__Required work__
Exclude the pictures, then repeat the remaining data exactly.

__Stored data__
========================================================================
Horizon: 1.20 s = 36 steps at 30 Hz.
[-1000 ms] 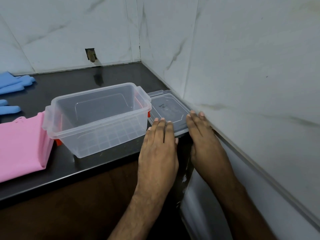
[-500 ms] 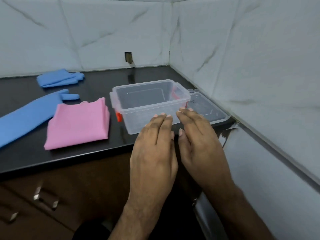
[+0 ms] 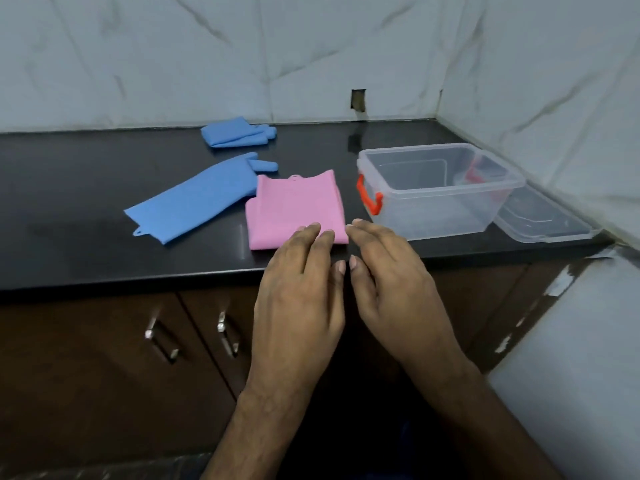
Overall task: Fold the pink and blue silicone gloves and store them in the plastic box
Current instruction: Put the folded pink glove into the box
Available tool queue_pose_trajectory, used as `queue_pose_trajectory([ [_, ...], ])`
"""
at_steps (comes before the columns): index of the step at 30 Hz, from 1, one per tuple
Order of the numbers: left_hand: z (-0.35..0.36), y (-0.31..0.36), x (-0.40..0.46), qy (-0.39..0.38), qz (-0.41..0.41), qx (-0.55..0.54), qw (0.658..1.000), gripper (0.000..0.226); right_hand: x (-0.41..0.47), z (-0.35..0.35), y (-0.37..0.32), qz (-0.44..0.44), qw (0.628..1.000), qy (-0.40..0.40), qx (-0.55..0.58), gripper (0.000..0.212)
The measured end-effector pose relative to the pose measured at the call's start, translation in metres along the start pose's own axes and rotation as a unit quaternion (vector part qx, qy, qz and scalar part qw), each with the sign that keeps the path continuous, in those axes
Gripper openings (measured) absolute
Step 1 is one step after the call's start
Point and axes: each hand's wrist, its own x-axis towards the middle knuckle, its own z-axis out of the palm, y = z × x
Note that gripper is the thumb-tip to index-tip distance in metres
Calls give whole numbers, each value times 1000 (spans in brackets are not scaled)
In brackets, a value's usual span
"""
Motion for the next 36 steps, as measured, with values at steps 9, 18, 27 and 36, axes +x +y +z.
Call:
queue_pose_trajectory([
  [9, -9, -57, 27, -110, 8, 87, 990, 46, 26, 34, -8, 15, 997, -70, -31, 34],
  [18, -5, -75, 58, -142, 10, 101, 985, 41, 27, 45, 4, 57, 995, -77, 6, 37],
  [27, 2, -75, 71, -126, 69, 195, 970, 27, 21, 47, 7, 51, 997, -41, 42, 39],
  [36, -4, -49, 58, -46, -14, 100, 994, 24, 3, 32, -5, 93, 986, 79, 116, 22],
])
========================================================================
__Response area__
Horizon: 1.20 s = 36 steps at 30 Hz.
[-1000 ms] 
[-500 ms] 
[+0 ms] 
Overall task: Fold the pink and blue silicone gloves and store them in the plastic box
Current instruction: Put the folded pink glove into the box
Available tool queue_pose_trajectory, used as `queue_pose_trajectory([ [_, ...], ])`
"""
at_steps (comes before the columns): index of the step at 30 Hz, from 1, one per tuple
Order of the numbers: left_hand: z (-0.35..0.36), y (-0.31..0.36), x (-0.40..0.46), qy (-0.39..0.38), qz (-0.41..0.41), qx (-0.55..0.54), qw (0.658..1.000), gripper (0.000..0.226); right_hand: x (-0.41..0.47), z (-0.35..0.35), y (-0.37..0.32), qz (-0.44..0.44), qw (0.628..1.000), qy (-0.40..0.40), qx (-0.55..0.58), gripper (0.000..0.212)
The measured end-effector pose relative to the pose measured at the call's start, translation in metres along the start pose's own axes and rotation as a unit quaternion (vector part qx, qy, qz and scalar part qw), each with the sign that keeps the path continuous, in those axes
Gripper openings (measured) absolute
Step 1 is one step after the call's start
Point and axes: each hand's wrist, its own x-axis towards the middle knuckle, its own z-axis out of the palm, y = z × x
Note that gripper is the thumb-tip to index-tip distance in metres
Calls give whole numbers, each value times 1000 (spans in brackets are not scaled)
In brackets, a value's usual span
"""
Motion for the next 36 steps, as measured, with values at steps 9, 18, 27 and 36, axes +x +y +z.
Call:
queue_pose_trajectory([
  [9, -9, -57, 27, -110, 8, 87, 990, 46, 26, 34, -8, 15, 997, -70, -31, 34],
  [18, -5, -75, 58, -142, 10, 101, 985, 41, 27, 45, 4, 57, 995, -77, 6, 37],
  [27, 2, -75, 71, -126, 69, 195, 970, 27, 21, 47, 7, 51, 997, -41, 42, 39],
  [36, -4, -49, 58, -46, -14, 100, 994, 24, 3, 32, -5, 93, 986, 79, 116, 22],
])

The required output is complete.